Today’s first reading at Mass is the binding of Isaac, that is, the story of how Abraham is willing to sacrifice his long-awaited son, Isaac, to God, who then does not demand the sacrifice (Genesis 22: 1-19). It’s a hard reading. The 19th c philosopher Kierkegaard remarked that he was astonished at how easily a sermon could turn the story into something palatable by turning ‘sacrifice one’s son’ into ‘sacrifice the dearest thing that you have,’ thus removing the anxiety and “fear and trembling” that such a story ought to produce.

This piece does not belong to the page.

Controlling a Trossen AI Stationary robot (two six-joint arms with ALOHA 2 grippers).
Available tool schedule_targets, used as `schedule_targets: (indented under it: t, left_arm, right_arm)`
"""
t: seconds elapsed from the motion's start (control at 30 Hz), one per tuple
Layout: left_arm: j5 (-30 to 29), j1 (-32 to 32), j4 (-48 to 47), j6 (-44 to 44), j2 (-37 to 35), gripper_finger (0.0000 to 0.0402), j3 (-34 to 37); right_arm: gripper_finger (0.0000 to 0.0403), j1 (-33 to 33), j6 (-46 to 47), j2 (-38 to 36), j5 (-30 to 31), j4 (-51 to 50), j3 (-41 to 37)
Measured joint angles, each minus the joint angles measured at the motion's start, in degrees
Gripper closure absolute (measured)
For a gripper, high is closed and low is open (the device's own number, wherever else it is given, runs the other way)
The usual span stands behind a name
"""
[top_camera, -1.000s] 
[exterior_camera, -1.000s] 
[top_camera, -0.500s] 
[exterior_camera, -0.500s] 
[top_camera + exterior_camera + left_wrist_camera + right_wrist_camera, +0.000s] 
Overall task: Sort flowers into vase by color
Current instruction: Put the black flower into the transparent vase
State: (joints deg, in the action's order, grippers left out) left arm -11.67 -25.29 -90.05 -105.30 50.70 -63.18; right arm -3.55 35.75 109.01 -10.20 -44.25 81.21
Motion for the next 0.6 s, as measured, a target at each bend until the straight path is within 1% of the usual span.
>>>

When I was in a post doc program, I was lucky enough to hear Elie Wiesel, the writer and Holocaust survivor, speak on this passage to students in a core class that I was teaching. Wiesel did not shy away from the difficulty of the story, noting features of the story that I had previously overlooked such as: Abraham rises early in the morning, without hesitation, rather than delaying to the latest part of the day; he does not tell Sarah what he has heard or discuss it with her; and after the near sacrifice, no part of the narrative in Genesis shows Abraham and Isaac speak again, suggesting that their relationship does not survive the story as easily as we might suppose.
Wiesel began by noting that Abraham hears the voice of God tell him to go sacrifice his son. He goes, and is willing to listen to that voice. When he is at the top of the mountain, he hears another voice speak. The text does not say “and then God said.” It says, “The Lord’s messenger” or in some translations, “an angel” says “Do not lay your hand on the boy.” Wiesel argued that Abraham’s task was to decide which voice was God. Was the voice that commanded sacrifice and slaughter God’s voice? Or the one that said, Take the ram, and do not harm your boy. Who is your God? Only a man who could discern that the voice of the God would not demand such a sacrifice—and many neighboring pagan religions did practice child sacrifice—was fit to be a father of many nations.
I’m recently back from a few weeks of summer vacation. In the last couple of weeks, we have seen a historic black church burned by a violent racist, and a moving, hopeful eulogy by our president; a SCOTUS ruling on the right to marriage for gay as well as straight people; the same court ruling in a way that is a setback for opponents of the death penalty; and a heatwave in Karachi with deaths that perhaps can be attributed to human induced climate change. We, too, are being asked to discern who our God is and what he asks of us. Who is our God? A god of violence and punishment, or a god of hope and mercy? A god of judgment against human diversity, or who desires inclusion and love? A god who permits the plunder of the earth for any human purpose, or who says, Do not lay your hands on it in this way? Abraham learned that God’s justice is always in harmony with love for the individual person and respect for every human life. What do we still as a nation need to hear so that we may discern well?